**Task instructions:** Every line of the entries with the word "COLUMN" in it should be shown.

*** Opening Material provided ***

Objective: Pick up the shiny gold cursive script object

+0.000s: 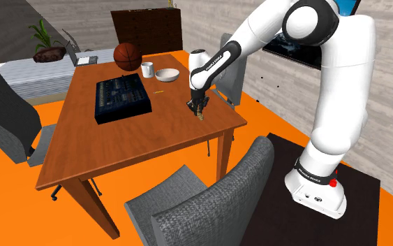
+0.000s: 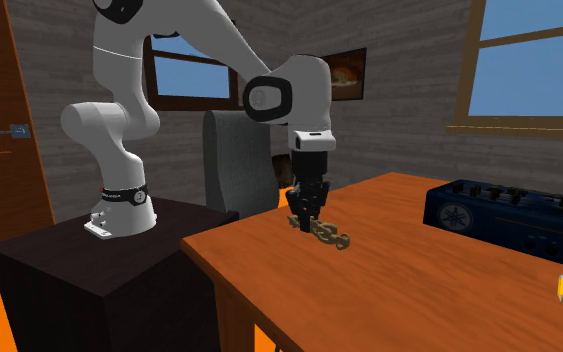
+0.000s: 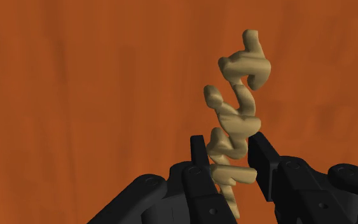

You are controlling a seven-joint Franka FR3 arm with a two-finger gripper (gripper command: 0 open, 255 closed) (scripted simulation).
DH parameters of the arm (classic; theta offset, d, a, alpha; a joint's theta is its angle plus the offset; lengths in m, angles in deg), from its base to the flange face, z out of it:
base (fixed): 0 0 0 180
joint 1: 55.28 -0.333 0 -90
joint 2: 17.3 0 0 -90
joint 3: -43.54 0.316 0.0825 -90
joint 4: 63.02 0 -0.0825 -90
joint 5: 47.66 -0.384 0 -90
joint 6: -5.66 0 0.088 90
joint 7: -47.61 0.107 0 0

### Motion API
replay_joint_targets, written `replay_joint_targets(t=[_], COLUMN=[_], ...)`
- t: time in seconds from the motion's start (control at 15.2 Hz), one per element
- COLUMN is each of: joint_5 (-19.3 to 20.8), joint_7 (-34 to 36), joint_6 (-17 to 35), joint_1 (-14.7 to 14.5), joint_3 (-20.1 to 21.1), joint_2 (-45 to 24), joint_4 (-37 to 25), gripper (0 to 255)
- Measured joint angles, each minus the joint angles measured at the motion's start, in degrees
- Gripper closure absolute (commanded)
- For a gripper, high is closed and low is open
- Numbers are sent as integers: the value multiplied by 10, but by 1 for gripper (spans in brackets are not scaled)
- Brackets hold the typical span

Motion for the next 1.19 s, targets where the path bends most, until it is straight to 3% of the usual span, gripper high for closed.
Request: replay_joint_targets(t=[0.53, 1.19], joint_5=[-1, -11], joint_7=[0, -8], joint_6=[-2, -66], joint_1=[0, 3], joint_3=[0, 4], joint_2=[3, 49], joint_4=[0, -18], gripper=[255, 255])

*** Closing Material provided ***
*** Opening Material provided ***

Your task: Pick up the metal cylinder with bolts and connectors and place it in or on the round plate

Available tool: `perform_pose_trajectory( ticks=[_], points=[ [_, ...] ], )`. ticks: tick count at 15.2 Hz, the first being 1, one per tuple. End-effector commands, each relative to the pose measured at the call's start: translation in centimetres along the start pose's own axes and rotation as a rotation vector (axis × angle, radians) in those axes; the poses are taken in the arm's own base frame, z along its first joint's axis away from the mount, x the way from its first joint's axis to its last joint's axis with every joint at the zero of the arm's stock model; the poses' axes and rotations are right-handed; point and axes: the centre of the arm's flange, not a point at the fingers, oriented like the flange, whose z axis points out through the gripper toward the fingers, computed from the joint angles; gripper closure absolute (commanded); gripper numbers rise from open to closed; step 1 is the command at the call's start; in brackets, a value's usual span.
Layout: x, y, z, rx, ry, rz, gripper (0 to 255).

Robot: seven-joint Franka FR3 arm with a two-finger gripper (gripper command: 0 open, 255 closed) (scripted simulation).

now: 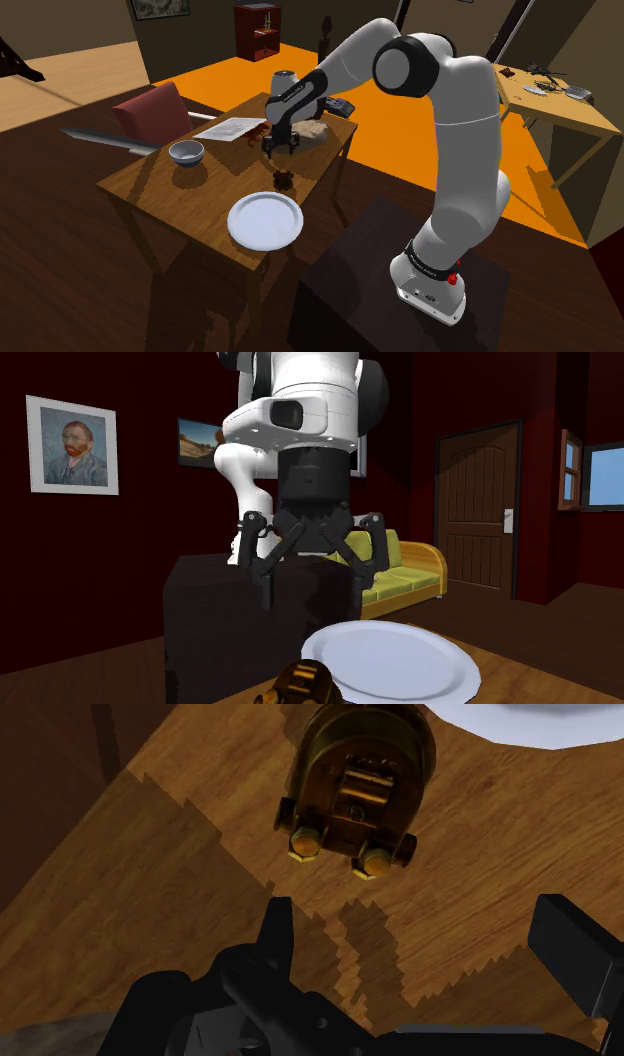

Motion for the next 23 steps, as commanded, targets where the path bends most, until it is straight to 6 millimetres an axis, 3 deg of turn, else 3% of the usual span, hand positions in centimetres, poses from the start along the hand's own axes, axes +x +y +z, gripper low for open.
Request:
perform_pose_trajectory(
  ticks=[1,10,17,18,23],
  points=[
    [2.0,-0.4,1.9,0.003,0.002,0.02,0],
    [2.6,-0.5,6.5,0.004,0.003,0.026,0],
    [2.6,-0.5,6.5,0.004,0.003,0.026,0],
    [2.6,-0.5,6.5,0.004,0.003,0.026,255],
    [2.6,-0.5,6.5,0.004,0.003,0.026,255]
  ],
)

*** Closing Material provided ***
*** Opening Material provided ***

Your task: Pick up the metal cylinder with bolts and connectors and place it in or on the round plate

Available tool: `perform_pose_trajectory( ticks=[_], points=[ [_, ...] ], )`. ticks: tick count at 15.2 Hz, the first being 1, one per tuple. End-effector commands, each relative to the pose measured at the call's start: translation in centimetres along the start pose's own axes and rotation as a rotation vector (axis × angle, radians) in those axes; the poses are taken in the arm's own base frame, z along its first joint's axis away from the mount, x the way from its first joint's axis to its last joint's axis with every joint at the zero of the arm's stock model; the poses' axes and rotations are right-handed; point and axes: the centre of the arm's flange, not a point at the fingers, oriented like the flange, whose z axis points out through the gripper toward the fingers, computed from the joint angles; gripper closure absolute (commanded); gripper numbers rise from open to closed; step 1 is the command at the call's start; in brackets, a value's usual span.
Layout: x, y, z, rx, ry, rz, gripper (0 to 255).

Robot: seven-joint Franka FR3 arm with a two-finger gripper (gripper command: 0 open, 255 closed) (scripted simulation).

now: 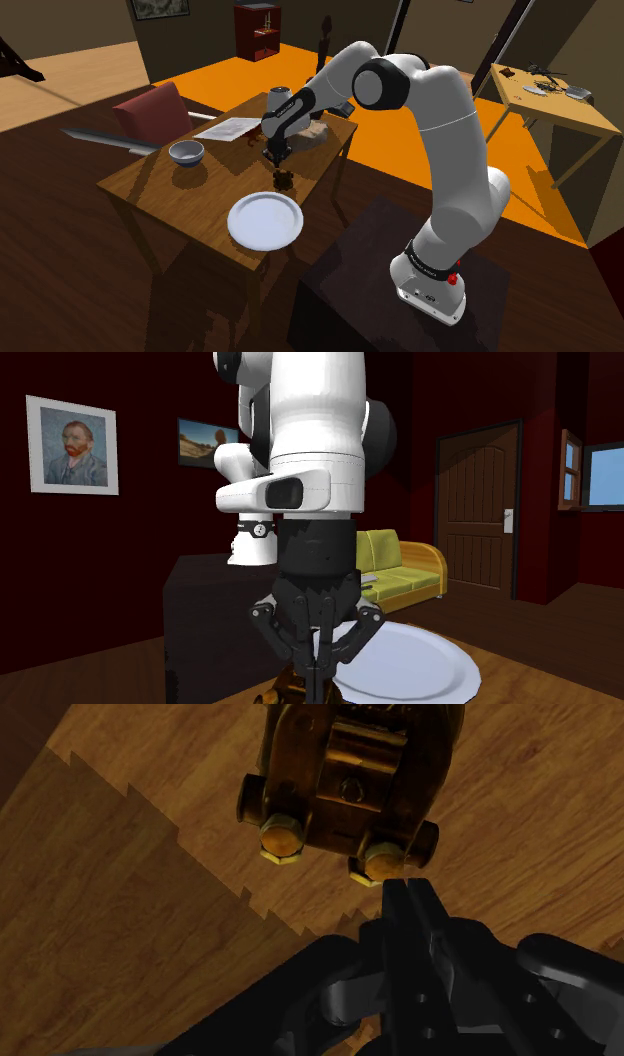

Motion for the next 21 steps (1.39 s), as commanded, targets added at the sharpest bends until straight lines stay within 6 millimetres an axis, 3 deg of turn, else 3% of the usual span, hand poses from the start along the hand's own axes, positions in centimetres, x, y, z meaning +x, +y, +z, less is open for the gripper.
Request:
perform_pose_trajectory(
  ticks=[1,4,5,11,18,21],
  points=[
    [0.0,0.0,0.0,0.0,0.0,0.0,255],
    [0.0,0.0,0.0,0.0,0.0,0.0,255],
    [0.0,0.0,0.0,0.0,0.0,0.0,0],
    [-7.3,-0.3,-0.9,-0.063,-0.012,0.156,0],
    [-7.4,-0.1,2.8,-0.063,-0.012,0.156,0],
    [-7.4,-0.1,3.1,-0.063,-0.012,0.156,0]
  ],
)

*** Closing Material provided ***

**Written response:**
replay_joint_targets, written `replay_joint_targets(t=[_], COLUMN=[_], ...)`
- COLUMN is each of: joint_5 (-19.3 to 20.8), joint_7 (-34 to 36), joint_6 (-17 to 35), joint_1 (-14.7 to 14.5), joint_3 (-20.1 to 21.1), joint_2 (-45 to 24), joint_4 (-37 to 25), gripper (0 to 255)

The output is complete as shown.